Starbucks CEO’s 4-part strategy hinges on coffeehouse roots
Dive Brief:
- Brian Niccol said Starbucks will use a four-part strategy to return to its core identity, which he outlined in a letter addressed to workers and customers on Tuesday.
- This multipronged approach includes improving workers’ ability to serve customers and offering them opportunities for career advancement; focusing on the morning daypart; reestablishing the brand as a community coffeehouse; and asserting control over its brand narrative.
- Starbucks launched a reinvention plan in 2022 defined by similar rhetoric around workers and cafe experience, including pledges to make stores more community-oriented, neighborhood focal points.
Dive Insight:
The continuities between Niccol’s letter and previous plans by Starbucks leadership to improve the brand reflect how difficult it has been to resolve many of the company’s issues.
Niccol’s program placed emphasis on speed of service in the mornings, noting that it’s particularly important for the brand to succeed at “delivering outstanding drinks and food, on time, every time.”
Niccol said Starbucks has missed the mark on in-store experience.
“In some places — especially in the U.S. — we aren’t always delivering. It can feel transactional, menus can feel overwhelming, product is inconsistent, the wait too long or the handoff too hectic,” Niccol wrote.
The new CEO said those misses represent opportunities for improvement. The letter commits Starbucks to making its stores “inviting places to linger, with comfortable seating, thoughtful design and a clear distinction between “to-go” and “for-here” service.”
Niccol said the brand must recommit to its identity as a community coffeehouse that serves high-quality coffee.
In the United States, Niccol wrote, Starbucks will invest in technologies that enhance worker and consumer experience, improve its supply chain and change its app and mobile ordering platform. The letter did not include specific plans for these changes.
Starbucks has struggled for years with the volume of customized and cold beverages it sells, which prompted it to design the Siren System kitchen, which it is still in the process of rolling out. The company recently added a new role focused specifically on addressing order bottlenecks as part of broader efforts to streamline its drink-making process.

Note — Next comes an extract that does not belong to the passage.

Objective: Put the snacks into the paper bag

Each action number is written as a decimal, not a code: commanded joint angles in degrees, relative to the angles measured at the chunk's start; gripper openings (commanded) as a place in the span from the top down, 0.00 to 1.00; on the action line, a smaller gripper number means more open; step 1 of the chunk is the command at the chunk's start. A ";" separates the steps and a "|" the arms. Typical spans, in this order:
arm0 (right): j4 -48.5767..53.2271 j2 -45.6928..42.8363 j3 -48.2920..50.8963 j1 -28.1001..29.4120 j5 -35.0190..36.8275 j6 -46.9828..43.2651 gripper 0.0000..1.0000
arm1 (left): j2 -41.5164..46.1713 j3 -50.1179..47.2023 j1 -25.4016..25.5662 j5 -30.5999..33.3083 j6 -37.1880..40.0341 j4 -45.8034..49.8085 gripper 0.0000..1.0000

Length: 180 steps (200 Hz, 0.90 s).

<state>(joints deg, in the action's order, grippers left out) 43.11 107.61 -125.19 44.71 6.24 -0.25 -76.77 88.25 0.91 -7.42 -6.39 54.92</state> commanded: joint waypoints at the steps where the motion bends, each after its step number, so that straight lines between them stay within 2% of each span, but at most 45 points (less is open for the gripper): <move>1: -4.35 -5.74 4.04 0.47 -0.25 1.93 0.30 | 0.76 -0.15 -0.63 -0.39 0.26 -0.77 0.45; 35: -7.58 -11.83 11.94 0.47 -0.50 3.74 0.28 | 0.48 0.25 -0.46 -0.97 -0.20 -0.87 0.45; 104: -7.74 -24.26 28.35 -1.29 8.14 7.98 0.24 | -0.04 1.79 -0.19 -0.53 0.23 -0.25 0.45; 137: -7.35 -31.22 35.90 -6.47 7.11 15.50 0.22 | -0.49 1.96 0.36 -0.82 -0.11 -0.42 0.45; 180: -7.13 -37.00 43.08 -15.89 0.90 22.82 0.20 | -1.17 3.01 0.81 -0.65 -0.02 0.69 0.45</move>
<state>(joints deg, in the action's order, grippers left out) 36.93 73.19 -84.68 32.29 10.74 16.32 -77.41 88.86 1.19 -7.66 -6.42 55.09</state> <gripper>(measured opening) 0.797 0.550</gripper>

Niccol is focused on stabilizing the U.S. business, and he wrote that he would spend his first 100 days “in our stores and at our Support Centers, meeting with key partners and suppliers, and working with our team to drive these critical first steps.”
These moves are largely inline with the expectations of analysts and experts, who have predicted that Starbucks would have to focus on its coffee and its cafe experiences, and that marketing and brand image would be major early priorities for Niccol.